Exercise objective
Return the listing below character for character.
========================
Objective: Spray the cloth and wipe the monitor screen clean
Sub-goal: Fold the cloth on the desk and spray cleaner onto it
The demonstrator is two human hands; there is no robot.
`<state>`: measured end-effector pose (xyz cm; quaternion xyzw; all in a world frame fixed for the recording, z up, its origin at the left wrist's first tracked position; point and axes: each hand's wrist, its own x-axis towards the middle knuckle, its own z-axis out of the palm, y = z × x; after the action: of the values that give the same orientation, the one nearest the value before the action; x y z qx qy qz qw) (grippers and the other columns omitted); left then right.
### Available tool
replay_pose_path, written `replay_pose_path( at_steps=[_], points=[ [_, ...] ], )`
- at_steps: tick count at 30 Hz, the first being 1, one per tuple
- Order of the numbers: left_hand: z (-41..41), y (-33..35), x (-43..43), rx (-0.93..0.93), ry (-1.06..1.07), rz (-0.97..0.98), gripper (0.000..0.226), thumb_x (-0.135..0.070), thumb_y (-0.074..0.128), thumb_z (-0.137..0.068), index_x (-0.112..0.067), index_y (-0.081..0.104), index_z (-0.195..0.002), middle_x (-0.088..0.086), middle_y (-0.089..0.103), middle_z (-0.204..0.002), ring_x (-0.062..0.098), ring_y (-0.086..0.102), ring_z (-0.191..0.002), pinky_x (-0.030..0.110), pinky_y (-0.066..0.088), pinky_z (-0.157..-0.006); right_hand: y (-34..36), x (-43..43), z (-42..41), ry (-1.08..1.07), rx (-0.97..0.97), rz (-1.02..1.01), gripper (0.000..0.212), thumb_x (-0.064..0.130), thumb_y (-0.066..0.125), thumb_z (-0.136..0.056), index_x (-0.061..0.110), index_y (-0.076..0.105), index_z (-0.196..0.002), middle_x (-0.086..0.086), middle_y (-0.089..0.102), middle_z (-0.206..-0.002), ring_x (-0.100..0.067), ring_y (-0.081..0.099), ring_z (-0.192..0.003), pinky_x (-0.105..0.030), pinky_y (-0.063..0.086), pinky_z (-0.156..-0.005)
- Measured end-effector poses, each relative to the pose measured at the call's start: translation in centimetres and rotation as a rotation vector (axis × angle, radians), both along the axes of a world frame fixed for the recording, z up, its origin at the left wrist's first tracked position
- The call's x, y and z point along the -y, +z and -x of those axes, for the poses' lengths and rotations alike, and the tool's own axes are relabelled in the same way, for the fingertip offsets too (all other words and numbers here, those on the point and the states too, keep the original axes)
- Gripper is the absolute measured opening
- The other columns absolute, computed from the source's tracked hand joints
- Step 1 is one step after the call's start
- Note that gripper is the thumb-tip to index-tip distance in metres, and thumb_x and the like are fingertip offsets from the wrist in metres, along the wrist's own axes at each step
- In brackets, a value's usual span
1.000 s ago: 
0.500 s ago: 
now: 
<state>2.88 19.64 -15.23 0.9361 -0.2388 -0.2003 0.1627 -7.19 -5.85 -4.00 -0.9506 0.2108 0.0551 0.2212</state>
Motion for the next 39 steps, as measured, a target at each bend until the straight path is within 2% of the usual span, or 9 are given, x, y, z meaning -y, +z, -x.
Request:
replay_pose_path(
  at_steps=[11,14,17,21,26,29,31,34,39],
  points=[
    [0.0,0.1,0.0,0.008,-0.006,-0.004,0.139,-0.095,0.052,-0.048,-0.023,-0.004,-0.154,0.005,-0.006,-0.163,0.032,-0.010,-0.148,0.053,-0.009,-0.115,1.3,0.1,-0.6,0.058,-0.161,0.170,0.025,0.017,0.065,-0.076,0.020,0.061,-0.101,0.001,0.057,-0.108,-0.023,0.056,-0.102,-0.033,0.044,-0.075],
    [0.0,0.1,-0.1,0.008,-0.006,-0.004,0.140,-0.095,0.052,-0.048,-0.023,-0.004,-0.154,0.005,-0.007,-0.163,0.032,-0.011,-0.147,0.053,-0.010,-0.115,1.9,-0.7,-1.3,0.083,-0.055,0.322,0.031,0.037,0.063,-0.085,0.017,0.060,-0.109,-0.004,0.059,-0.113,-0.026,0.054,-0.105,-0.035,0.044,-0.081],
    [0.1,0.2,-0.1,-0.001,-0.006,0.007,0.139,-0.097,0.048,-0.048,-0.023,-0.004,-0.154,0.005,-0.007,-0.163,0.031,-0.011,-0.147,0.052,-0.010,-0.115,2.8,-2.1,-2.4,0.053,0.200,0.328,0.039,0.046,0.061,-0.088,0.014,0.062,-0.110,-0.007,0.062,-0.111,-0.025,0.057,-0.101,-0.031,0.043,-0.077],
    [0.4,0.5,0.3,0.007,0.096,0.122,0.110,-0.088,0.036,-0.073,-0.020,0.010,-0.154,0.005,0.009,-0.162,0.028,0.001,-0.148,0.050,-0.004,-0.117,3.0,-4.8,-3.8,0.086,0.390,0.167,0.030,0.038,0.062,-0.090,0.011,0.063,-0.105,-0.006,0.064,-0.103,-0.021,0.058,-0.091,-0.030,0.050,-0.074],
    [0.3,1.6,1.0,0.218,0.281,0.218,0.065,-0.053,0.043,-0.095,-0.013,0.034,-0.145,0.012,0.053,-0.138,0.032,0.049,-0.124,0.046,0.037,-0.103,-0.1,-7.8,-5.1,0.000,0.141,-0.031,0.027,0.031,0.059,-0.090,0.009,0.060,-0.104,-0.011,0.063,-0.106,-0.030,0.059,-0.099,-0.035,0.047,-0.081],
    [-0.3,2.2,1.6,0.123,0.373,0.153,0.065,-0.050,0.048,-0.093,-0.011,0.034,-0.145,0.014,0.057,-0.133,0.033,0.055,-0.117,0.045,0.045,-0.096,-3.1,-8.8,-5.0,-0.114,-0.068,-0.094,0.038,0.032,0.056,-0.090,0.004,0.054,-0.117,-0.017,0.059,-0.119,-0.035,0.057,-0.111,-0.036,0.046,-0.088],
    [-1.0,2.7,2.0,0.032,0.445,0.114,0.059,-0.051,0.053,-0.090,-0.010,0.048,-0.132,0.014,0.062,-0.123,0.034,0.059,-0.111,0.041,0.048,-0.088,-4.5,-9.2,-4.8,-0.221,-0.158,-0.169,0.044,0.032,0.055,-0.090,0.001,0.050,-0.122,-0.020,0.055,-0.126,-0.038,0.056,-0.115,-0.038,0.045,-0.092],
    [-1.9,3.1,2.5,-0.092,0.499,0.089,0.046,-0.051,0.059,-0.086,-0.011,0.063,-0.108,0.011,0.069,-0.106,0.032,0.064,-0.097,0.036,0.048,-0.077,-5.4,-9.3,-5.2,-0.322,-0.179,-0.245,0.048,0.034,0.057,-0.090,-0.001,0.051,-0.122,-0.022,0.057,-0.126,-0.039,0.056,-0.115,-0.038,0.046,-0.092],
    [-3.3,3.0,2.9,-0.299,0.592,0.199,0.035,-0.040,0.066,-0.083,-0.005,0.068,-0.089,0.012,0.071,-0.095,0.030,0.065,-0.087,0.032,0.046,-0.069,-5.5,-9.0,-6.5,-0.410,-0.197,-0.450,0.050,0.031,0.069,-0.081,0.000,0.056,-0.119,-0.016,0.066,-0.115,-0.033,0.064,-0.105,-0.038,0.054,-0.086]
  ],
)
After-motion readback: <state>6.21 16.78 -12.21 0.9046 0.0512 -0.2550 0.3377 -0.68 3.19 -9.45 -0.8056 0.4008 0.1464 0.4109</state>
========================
Your response
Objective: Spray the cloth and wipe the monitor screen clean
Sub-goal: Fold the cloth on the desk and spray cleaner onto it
The demonstrator is two human hands; there is no robot.
`<state>`: measured end-effector pose (xyz cm; quaternion xyzw; all in a world frame fixed for the recording, z up, its origin at the left wrist's first tracked position; point and axes: each hand's wrist, its own x-axis towards the middle knuckle, its own z-axis out of the palm, y = z × x; after the action: of the values that give the same orientation, the one nearest the value before the action; x y z qx qy qz qw) (grippers and the other columns omitted); left then right.
### Available tool
replay_pose_path, written `replay_pose_path( at_steps=[_], points=[ [_, ...] ], )`
- at_steps: tick count at 30 Hz, the first being 1, one per tuple
- Order of the numbers: left_hand: z (-41..41), y (-33..35), x (-43..43), rx (-0.93..0.93), ry (-1.06..1.07), rz (-0.97..0.98), gripper (0.000..0.226), thumb_x (-0.135..0.070), thumb_y (-0.074..0.128), thumb_z (-0.137..0.068), index_x (-0.112..0.067), index_y (-0.081..0.104), index_z (-0.195..0.002), middle_x (-0.088..0.086), middle_y (-0.089..0.103), middle_z (-0.204..0.002), ring_x (-0.062..0.098), ring_y (-0.086..0.102), ring_z (-0.191..0.002), pinky_x (-0.030..0.110), pinky_y (-0.066..0.088), pinky_z (-0.157..-0.006); right_hand: y (-34..36), x (-43..43), z (-42..41), ry (-1.08..1.07), rx (-0.97..0.97), rz (-1.02..1.01), gripper (0.000..0.212), thumb_x (-0.064..0.130), thumb_y (-0.066..0.125), thumb_z (-0.136..0.056), index_x (-0.061..0.110), index_y (-0.076..0.105), index_z (-0.196..0.002), middle_x (-0.086..0.086), middle_y (-0.089..0.102), middle_z (-0.206..-0.002), ring_x (-0.100..0.067), ring_y (-0.081..0.099), ring_z (-0.192..0.003), pinky_x (-0.105..0.030), pinky_y (-0.063..0.086), pinky_z (-0.156..-0.005)
- Measured end-effector poses, each relative to the pose measured at the call's start: translation in centimetres and rotation as a rotation vector (axis × angle, radians), both along the axes of a world frame fixed for the recording, z up, its origin at the left wrist's first tracked position
- The call's x, y and z point along the -y, +z and -x of those axes, for the poses' lengths and rotations alike, and the tool's own axes are relabelled in the same way, for the fingertip offsets too (all other words and numbers here, those on the point and the states too, keep the original axes)
- Gripper is the absolute measured opening
- The other columns absolute, computed from the source's tracked hand joints
- Step 1 is one step after the call's start
- Note that gripper is the thumb-tip to index-tip distance in metres, and thumb_x and the like are fingertip offsets from the wrist in metres, along the wrist's own axes at each step
- In brackets, a value's usual span
1.000 s ago: 
0.500 s ago: 
now: 
<state>2.88 19.64 -15.23 0.9361 -0.2388 -0.2003 0.1627 -7.19 -5.85 -4.00 -0.9506 0.2108 0.0551 0.2212</state>
Motion for the next 39 steps, as measured, a target at each bend until the straight path is within 2% of the usual span, or 9 are given, x, y, z meaning -y, +z, -x.
Request:
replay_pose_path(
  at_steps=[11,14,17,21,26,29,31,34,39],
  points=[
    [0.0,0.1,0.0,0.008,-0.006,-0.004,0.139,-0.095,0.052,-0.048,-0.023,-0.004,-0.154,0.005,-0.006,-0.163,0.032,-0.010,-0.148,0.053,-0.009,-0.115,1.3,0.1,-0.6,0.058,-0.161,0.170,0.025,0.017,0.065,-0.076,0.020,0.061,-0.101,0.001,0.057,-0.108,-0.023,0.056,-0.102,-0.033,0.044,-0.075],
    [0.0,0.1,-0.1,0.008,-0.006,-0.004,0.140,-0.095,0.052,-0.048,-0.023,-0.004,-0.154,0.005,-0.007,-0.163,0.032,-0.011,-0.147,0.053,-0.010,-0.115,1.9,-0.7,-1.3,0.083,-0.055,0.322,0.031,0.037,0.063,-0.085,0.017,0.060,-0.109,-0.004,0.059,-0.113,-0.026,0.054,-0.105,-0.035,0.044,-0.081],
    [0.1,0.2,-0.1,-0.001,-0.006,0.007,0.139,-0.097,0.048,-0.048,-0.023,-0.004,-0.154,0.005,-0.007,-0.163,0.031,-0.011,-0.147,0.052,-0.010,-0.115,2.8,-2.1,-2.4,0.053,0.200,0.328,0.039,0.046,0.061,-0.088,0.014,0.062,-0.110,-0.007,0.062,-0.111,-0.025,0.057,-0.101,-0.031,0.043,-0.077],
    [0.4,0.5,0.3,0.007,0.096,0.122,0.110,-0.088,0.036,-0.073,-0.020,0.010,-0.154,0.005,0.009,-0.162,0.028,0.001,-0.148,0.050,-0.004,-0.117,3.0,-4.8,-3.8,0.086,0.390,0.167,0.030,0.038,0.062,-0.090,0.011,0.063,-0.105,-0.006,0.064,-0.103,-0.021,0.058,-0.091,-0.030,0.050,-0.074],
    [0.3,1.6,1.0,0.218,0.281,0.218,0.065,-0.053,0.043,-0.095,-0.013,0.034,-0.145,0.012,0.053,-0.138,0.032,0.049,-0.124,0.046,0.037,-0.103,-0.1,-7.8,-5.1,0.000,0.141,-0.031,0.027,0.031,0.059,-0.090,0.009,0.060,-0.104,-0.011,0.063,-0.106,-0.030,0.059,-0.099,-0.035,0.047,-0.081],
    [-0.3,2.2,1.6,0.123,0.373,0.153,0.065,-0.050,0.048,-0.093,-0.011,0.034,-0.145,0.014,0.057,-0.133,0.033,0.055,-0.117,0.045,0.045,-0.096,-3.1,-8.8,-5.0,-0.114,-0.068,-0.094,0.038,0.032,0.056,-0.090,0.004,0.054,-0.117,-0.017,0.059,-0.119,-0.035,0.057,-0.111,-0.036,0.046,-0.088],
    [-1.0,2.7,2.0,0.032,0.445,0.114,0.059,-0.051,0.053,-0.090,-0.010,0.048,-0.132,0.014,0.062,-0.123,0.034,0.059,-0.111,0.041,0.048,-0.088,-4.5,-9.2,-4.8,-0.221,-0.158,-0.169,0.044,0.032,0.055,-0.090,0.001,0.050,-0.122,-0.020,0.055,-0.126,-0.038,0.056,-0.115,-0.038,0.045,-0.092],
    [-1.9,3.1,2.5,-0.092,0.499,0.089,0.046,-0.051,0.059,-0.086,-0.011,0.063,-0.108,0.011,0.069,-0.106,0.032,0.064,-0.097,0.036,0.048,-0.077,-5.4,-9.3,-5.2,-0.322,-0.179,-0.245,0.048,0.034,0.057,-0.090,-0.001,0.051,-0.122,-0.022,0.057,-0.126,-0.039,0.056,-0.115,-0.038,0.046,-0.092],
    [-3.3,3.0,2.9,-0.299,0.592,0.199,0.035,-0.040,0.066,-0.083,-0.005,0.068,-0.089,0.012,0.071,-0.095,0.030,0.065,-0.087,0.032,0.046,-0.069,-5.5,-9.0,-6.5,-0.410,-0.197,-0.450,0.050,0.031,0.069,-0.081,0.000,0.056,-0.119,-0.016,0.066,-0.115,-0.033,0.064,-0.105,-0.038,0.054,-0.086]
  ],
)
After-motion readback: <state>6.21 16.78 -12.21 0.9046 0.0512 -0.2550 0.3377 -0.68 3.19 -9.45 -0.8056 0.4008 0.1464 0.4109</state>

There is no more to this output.